• WHAT THE TASK ASKS
Output the lines below exactly, please, from the first line until the line with "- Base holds", counting both.

• EXERCISE DATA
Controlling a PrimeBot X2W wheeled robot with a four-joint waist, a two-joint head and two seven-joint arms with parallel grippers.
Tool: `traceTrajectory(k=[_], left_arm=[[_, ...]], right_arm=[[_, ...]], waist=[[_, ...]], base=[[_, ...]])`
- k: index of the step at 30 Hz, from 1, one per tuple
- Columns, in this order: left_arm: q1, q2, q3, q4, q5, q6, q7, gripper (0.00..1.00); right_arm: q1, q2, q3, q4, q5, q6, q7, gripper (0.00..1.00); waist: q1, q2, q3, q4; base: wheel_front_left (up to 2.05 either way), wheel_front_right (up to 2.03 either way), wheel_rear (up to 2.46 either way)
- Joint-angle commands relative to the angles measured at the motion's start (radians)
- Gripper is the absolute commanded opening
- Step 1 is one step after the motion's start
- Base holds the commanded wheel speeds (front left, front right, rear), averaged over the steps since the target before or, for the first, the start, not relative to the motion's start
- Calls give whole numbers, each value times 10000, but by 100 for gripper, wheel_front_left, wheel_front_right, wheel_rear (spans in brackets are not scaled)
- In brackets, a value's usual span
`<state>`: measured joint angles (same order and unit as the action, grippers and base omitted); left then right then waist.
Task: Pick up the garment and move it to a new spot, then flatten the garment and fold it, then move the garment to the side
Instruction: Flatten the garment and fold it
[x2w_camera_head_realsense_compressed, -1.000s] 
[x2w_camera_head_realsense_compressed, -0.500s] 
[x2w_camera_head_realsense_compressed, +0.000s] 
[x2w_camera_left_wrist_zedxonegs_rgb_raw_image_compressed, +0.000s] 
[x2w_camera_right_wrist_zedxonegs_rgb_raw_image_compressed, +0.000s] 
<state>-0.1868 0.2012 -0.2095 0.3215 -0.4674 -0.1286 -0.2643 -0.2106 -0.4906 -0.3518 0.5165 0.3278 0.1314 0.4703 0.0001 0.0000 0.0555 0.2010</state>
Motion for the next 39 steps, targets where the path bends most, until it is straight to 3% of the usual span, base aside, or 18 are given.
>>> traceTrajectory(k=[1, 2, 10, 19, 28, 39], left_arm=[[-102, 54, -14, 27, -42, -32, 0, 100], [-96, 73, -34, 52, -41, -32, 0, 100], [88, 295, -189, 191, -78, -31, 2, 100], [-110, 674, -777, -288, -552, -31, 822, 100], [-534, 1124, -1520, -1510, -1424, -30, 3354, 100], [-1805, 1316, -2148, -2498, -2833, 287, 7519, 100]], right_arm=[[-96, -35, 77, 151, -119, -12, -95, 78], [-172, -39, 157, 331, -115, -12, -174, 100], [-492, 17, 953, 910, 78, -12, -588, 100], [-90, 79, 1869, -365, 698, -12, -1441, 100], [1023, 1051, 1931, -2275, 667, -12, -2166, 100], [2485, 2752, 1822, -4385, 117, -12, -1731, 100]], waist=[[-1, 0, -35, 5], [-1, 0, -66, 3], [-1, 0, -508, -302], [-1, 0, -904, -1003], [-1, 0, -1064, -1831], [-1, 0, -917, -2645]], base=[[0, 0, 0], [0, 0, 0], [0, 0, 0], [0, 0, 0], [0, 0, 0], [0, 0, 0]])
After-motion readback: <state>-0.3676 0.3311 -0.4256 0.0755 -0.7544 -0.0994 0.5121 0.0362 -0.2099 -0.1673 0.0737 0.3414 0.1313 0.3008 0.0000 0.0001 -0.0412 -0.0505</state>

• ANSWER TO THIS TASK
Controlling a PrimeBot X2W wheeled robot with a four-joint waist, a two-joint head and two seven-joint arms with parallel grippers.
Tool: `traceTrajectory(k=[_], left_arm=[[_, ...]], right_arm=[[_, ...]], waist=[[_, ...]], base=[[_, ...]])`
- k: index of the step at 30 Hz, from 1, one per tuple
- Columns, in this order: left_arm: q1, q2, q3, q4, q5, q6, q7, gripper (0.00..1.00); right_arm: q1, q2, q3, q4, q5, q6, q7, gripper (0.00..1.00); waist: q1, q2, q3, q4; base: wheel_front_left (up to 2.05 either way), wheel_front_right (up to 2.03 either way), wheel_rear (up to 2.46 either way)
- Joint-angle commands relative to the angles measured at the motion's start (radians)
- Gripper is the absolute commanded opening
- Step 1 is one step after the motion's start
- Base holds the commanded wheel speeds (front left, front right, rear), averaged over the steps since the target before or, for the first, the start, not relative to the motion's start

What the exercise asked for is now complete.